* **Problem to solve**:
Keyword search on "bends": report each line of the records that contains it.

_ _ _ _ _

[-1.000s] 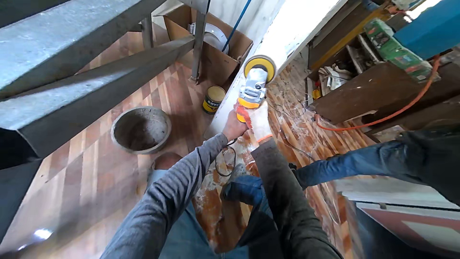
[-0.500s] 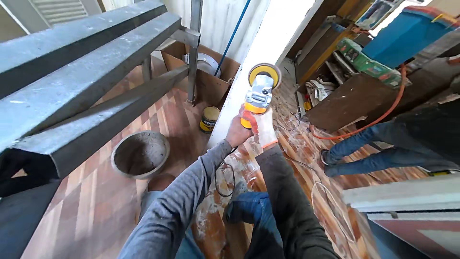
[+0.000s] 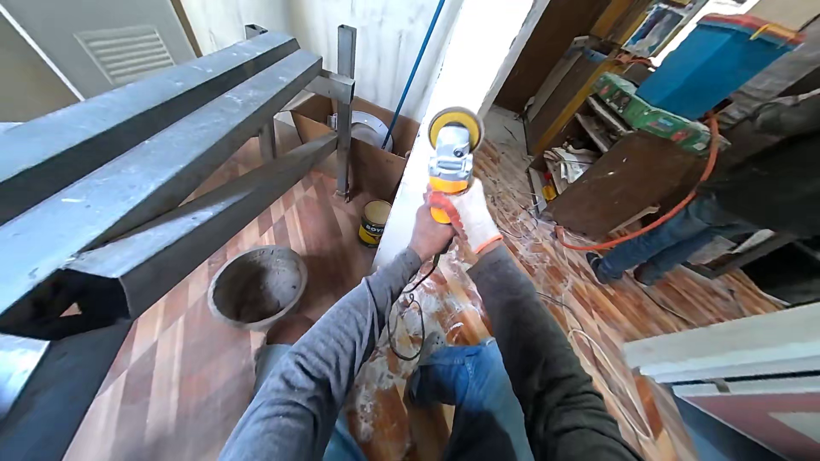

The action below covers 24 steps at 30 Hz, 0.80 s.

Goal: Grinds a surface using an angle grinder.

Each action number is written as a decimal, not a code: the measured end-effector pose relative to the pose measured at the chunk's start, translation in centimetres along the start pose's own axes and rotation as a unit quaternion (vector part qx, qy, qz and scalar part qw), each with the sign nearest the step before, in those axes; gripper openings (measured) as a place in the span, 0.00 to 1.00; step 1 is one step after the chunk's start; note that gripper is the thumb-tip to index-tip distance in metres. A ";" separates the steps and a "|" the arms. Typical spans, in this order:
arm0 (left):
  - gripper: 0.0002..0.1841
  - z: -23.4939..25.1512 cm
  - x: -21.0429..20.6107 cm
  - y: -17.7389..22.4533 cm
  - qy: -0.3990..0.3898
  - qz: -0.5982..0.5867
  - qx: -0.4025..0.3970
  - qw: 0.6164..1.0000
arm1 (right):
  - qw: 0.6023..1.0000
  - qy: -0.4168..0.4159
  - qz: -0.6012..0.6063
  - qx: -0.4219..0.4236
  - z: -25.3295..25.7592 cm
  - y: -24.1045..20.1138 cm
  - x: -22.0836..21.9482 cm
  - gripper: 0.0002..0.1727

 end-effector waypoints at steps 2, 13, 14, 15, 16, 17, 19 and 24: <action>0.18 1.6 0.3 2.7 -0.005 0.015 -0.033 0.999 | 0.998 0.024 0.023 0.046 0.7 -2.4 1.6 0.40; 0.22 -0.7 -1.1 1.4 0.006 -0.003 0.036 0.999 | 0.999 -0.020 -0.019 -0.019 -1.1 -1.3 1.3 0.38; 0.21 -0.5 -1.0 1.8 -0.002 0.003 0.038 0.999 | 1.000 -0.013 -0.009 -0.022 -1.2 -1.4 1.5 0.37; 0.20 -0.2 -0.9 2.1 -0.011 0.009 0.036 0.999 | 1.000 -0.008 0.002 -0.026 -1.4 -1.6 1.7 0.36; 0.19 0.2 -0.8 2.4 -0.018 0.008 0.032 0.999 | 1.000 -0.003 0.012 -0.027 -1.5 -1.7 1.9 0.35; 0.20 0.5 -0.8 2.6 -0.022 0.004 0.027 0.999 | 1.000 0.001 0.017 -0.025 -1.6 -1.8 2.1 0.35; 0.20 0.7 -1.0 2.3 -0.013 -0.005 0.016 1.000 | 1.000 -0.005 0.008 -0.017 -1.2 -1.5 2.2 0.35; 0.22 -0.9 -1.0 0.6 0.018 0.000 0.027 0.999 | 1.000 -0.028 0.010 -0.001 0.4 -0.4 0.7 0.37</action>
Point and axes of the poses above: each hand's wrist, its own z-axis towards the middle knuckle, its own x-axis out of the back of the hand, y = z × x, the point moved 4 cm from there along z, towards the middle knuckle, and after that the axes turned 11 degrees about -y, right-handed, at the moved point
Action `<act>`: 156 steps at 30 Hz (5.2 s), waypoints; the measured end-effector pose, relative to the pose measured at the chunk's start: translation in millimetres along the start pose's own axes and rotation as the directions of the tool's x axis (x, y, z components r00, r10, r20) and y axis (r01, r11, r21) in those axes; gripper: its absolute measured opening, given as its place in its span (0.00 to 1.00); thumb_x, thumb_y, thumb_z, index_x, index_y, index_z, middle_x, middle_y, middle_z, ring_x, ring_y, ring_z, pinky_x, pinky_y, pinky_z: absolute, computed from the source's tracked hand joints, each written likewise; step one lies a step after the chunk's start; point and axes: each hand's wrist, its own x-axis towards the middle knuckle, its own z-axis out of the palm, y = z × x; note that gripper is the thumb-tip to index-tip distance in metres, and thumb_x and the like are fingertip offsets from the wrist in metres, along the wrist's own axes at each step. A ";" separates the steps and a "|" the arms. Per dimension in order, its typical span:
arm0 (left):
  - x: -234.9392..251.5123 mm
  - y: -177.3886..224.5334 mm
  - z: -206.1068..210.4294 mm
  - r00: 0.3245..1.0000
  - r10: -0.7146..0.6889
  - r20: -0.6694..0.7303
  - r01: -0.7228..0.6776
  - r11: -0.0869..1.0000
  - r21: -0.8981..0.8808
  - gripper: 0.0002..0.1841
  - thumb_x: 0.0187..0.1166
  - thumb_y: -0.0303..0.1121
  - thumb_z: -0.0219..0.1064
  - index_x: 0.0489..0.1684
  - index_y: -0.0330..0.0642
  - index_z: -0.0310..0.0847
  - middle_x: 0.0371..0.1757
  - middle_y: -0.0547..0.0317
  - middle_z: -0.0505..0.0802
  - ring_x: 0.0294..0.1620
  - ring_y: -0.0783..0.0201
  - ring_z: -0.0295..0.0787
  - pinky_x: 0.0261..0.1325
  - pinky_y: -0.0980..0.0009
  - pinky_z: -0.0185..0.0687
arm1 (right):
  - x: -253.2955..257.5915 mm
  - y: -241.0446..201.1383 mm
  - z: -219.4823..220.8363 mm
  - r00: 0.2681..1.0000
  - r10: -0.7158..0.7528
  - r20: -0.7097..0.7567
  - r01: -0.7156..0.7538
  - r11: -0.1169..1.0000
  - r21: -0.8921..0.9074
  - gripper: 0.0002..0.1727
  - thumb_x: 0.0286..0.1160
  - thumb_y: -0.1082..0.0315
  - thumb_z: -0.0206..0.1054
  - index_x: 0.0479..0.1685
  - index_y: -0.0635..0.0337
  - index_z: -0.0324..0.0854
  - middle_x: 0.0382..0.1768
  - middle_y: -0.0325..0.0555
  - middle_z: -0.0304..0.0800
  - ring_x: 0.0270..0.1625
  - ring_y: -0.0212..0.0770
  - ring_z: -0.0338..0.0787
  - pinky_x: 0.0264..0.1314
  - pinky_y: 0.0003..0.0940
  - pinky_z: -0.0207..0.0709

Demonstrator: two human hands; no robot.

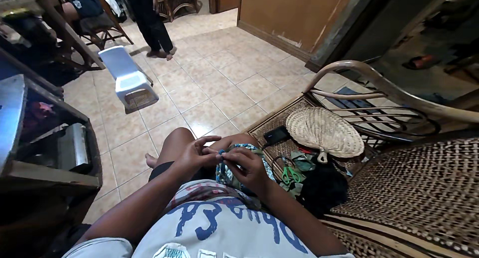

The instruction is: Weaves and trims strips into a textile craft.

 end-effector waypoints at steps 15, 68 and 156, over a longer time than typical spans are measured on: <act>1.0 4.3 4.4 1.000 0.007 0.000 -0.007 0.996 0.088 0.31 0.71 0.18 0.72 0.77 0.35 0.70 0.36 0.61 0.96 0.37 0.70 0.94 0.51 0.72 0.91 | 6.5 -10.1 -12.0 0.956 0.277 0.100 -0.291 0.942 0.165 0.10 0.78 0.68 0.65 0.42 0.67 0.87 0.50 0.51 0.89 0.42 0.26 0.85 0.41 0.18 0.80; 4.0 -14.4 18.3 0.996 0.075 0.043 -0.081 0.982 0.173 0.09 0.79 0.25 0.68 0.53 0.32 0.83 0.45 0.64 0.93 0.45 0.75 0.91 0.55 0.75 0.88 | 7.7 -12.3 -17.8 0.782 0.582 0.224 -0.617 0.672 0.409 0.05 0.79 0.69 0.63 0.43 0.61 0.81 0.31 0.30 0.84 0.28 0.19 0.81 0.31 0.17 0.78; 3.4 -47.0 23.1 0.923 0.378 -0.075 -0.334 0.882 0.332 0.06 0.79 0.25 0.66 0.46 0.30 0.84 0.42 0.62 0.92 0.41 0.79 0.89 0.50 0.80 0.87 | -3.7 -18.5 0.8 0.730 0.676 0.099 -0.636 0.619 0.460 0.06 0.78 0.71 0.67 0.45 0.64 0.84 0.35 0.33 0.88 0.29 0.19 0.81 0.31 0.16 0.76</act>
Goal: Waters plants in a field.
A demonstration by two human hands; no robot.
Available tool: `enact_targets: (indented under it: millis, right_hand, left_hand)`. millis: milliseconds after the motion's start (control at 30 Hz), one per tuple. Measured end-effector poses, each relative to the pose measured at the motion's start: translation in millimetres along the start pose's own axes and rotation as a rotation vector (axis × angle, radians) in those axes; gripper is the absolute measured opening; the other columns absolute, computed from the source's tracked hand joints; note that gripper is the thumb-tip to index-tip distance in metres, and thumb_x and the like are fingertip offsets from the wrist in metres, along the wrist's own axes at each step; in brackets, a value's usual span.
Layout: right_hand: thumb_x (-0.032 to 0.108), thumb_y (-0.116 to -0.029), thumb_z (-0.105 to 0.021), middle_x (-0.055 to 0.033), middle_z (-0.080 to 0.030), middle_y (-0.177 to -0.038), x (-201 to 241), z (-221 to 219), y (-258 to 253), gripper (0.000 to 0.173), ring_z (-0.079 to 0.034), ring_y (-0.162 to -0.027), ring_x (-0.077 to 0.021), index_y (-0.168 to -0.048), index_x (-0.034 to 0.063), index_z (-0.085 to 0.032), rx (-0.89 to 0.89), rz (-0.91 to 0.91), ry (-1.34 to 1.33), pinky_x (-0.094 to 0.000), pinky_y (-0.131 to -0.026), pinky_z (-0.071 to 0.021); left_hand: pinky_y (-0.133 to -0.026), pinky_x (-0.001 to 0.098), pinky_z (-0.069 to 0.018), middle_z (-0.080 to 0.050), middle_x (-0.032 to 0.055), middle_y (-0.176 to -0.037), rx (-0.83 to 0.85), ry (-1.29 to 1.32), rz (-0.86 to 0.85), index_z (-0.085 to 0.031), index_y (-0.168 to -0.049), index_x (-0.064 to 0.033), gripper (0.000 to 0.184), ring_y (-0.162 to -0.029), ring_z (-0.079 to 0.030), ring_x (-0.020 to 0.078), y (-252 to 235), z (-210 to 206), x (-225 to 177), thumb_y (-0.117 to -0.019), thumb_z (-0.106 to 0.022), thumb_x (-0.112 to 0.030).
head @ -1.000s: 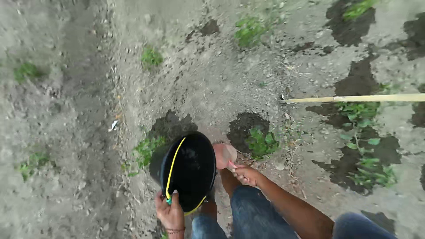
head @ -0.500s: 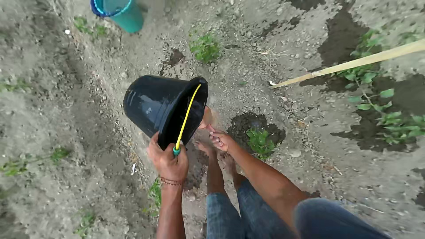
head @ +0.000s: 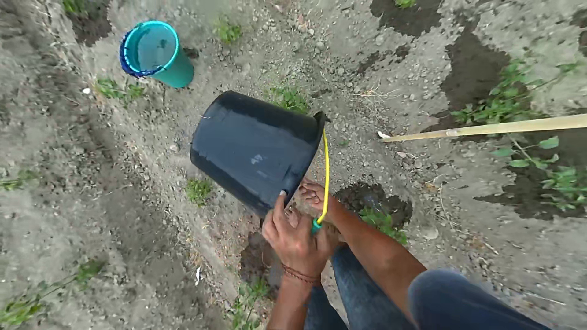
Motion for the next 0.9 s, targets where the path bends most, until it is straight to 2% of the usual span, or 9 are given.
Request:
enact_targets:
  millis: [133, 200, 267, 300, 333, 400, 500, 700, 900]
  right_hand:
    - [0.012, -0.1043, -0.042, 0.0033, -0.061, -0.079, 15.7, 35.6, -13.9, 0.022, -0.044, -0.043, 0.0022, -0.124, 0.0144, -0.052, -0.07, -0.08, -0.069, -0.0108, -0.037, -0.0373]
    - [0.013, -0.1038, -0.044, 0.0032, -0.06, -0.078, 27.1, 52.2, -18.9, 0.016, -0.044, -0.042, 0.0021, -0.117, 0.0144, -0.052, -0.087, -0.089, -0.126, -0.0109, -0.036, -0.0376]
    - [0.014, -0.1055, -0.041, 0.0044, -0.057, -0.074, 44.9, 63.7, -25.6, 0.016, -0.043, -0.042, 0.0024, -0.116, 0.0148, -0.053, -0.145, -0.091, -0.121, -0.0108, -0.036, -0.037]
    - [0.015, -0.106, -0.04, 0.005, -0.056, -0.072, 54.6, 69.3, -30.0, 0.016, -0.042, -0.042, 0.0024, -0.116, 0.0147, -0.053, -0.185, -0.088, -0.098, -0.0111, -0.036, -0.0365]
    - [0.015, -0.1069, -0.038, 0.0052, -0.055, -0.071, 64.4, 75.4, -34.2, 0.017, -0.041, -0.042, 0.0022, -0.115, 0.0142, -0.053, -0.232, -0.078, -0.07, -0.0115, -0.036, -0.0358]
    - [0.014, -0.1087, -0.035, 0.004, -0.056, -0.073, 84.5, 84.9, -44.7, 0.016, -0.041, -0.042, 0.0018, -0.112, 0.0122, -0.051, -0.305, -0.055, -0.028, -0.0115, -0.037, -0.0355]
    - [0.012, -0.1094, -0.035, 0.0038, -0.054, -0.074, 123.6, 86.5, -73.1, 0.015, -0.04, -0.043, 0.0025, -0.118, 0.0111, -0.048, -0.397, -0.02, 0.037, -0.0107, -0.037, -0.0348]
    - [0.013, -0.107, -0.048, 0.0032, -0.052, -0.073, 198.6, 90.3, -142.0, 0.013, -0.039, -0.046, -0.0001, -0.119, 0.0105, -0.053, -0.685, 0.03, 0.234, -0.0142, -0.04, -0.0331]
    - [0.009, -0.103, -0.055, 0.0013, -0.053, -0.078, 252.4, 84.0, -174.9, 0.025, -0.043, -0.05, -0.0023, -0.128, 0.0086, -0.054, -0.831, 0.027, 0.438, -0.0165, -0.042, -0.0356]
  left_hand:
    - [-0.11, 0.0446, -0.0409, -0.053, 0.0321, -0.135, -0.099, 0.178, 0.123, -0.053, -0.067, -0.0067, 0.04, -0.133, -0.049, 0.0374, -25.2, -15.9, 47.3, -0.0918, -0.067, -0.034]
    - [-0.111, 0.0366, -0.0439, -0.051, 0.0313, -0.135, -0.138, 0.257, 0.261, -0.057, -0.071, 0.0029, 0.042, -0.133, -0.05, 0.0298, -42.4, -20.9, 87.3, -0.0946, -0.065, -0.03]
    - [-0.105, 0.0284, -0.0479, -0.056, 0.024, -0.133, -0.181, 0.381, 0.541, -0.064, -0.095, 0.0172, 0.033, -0.124, -0.056, 0.016, -51.8, -25.1, 133.5, -0.0952, -0.061, -0.016]
    - [-0.096, 0.0241, -0.0515, -0.062, 0.013, -0.124, -0.21, 0.459, 0.737, -0.063, -0.108, 0.0153, 0.028, -0.111, -0.06, 0.007, -51.6, -29.4, 157.1, -0.0973, -0.058, -0.01]
    - [-0.08, 0.0228, -0.0547, -0.065, 0.0022, -0.103, -0.251, 0.52, 0.952, -0.062, -0.111, 0.007, 0.02, -0.089, -0.063, 0.0026, -48.3, -36.0, 179.1, -0.1004, -0.055, -0.008]
    - [-0.057, 0.0282, -0.0545, -0.053, -0.0035, -0.071, -0.274, 0.563, 1.323, -0.056, -0.095, -0.0088, 0.012, -0.059, -0.056, 0.0074, -29.1, -52.9, 214.7, -0.1041, -0.049, -0.013]
    - [-0.053, 0.0356, -0.0528, -0.048, -0.0003, -0.069, -0.251, 0.648, 1.609, -0.05, -0.09, -0.0119, 0.016, -0.055, -0.052, 0.0139, 18.9, -88.8, 240.0, -0.1039, -0.044, -0.017]
    - [-0.052, 0.0311, -0.0508, -0.045, -0.0021, -0.066, -0.35, 0.665, 1.833, -0.046, -0.085, -0.0141, 0.017, -0.051, -0.048, 0.011, 100.7, -147.5, 230.7, -0.1018, -0.045, -0.015]
    - [-0.05, 0.0318, -0.0511, -0.042, -0.0047, -0.055, -0.358, 0.642, 1.885, -0.044, -0.076, -0.0167, 0.025, -0.045, -0.046, 0.0112, 133.1, -141.5, 242.1, -0.0999, -0.045, -0.013]
Point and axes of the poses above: each hand's wrist, its own y-axis away from the middle knuckle, its own z-axis out of the back of the hand, x = y × z, the point moved 5 cm from there along -y, towards the middle knuckle
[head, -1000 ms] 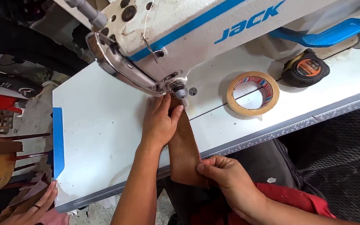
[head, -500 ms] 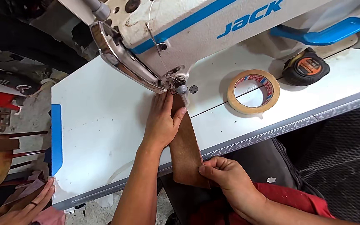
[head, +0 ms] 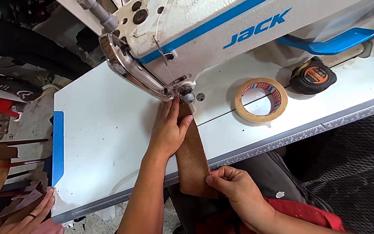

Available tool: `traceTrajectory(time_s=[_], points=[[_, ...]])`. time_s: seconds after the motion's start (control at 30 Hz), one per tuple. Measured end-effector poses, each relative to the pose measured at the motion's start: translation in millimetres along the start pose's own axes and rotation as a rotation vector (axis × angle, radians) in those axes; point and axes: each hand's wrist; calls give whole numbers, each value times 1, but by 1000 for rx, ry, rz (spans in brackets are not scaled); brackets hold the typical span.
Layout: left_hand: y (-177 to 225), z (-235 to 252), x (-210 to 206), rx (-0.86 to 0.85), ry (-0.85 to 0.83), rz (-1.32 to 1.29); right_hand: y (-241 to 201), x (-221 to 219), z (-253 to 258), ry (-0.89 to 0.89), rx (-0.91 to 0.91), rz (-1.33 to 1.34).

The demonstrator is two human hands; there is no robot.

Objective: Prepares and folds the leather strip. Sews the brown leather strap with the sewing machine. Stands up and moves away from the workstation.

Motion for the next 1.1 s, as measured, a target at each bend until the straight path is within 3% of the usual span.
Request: traceTrajectory(time_s=[0.43,0.73,0.83,0.97,1.1], points=[[7,-3,-8,56,90,76,1,4,0,63,25,-176],[71,-86,-46,8,92,140,2,9,1,64,69,-342],[74,-96,-59,4,134,134,-34,19,-5,7,157,-815],[76,-96,-56,36,54,117,-125,21,36,107,660,-1376],[80,-96,-49,84,-31,86,-196,7,98,116,658,-1671]])
Point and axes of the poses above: each hand's wrist, its own z-axis towards the middle knuckle, its own x-axis out of the back of the hand, y = z × x, and after that the axes turned 12 degrees about -y, right-handed
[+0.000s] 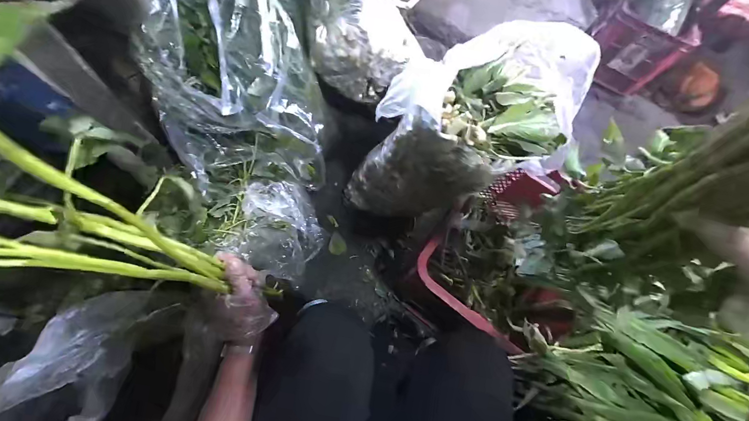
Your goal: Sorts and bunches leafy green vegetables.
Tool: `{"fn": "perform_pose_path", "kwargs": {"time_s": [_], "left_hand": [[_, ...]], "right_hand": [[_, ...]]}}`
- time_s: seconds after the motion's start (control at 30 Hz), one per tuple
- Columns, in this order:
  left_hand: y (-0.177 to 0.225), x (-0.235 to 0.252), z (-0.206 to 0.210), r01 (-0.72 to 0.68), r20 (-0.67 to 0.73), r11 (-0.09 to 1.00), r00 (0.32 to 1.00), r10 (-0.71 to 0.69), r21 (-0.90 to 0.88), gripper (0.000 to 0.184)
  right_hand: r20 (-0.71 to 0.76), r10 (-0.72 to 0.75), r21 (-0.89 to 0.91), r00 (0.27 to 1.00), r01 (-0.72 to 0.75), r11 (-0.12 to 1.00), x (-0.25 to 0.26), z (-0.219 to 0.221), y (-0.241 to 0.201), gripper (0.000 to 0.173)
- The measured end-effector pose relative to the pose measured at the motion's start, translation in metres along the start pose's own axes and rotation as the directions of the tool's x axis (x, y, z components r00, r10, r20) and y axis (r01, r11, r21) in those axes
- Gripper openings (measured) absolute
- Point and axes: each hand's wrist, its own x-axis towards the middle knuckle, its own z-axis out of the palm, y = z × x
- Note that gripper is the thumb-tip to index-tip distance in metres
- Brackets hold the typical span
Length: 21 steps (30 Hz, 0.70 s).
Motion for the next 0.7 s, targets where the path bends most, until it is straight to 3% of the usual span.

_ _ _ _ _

* **Response below**:
Motion for the next 0.9 s, targets where the path bends most, until it is straight to 2% of the usual span, or 9 are given.
Motion for the next 0.7 s, targets where the path bends most, until it is straight to 3% of the usual span.

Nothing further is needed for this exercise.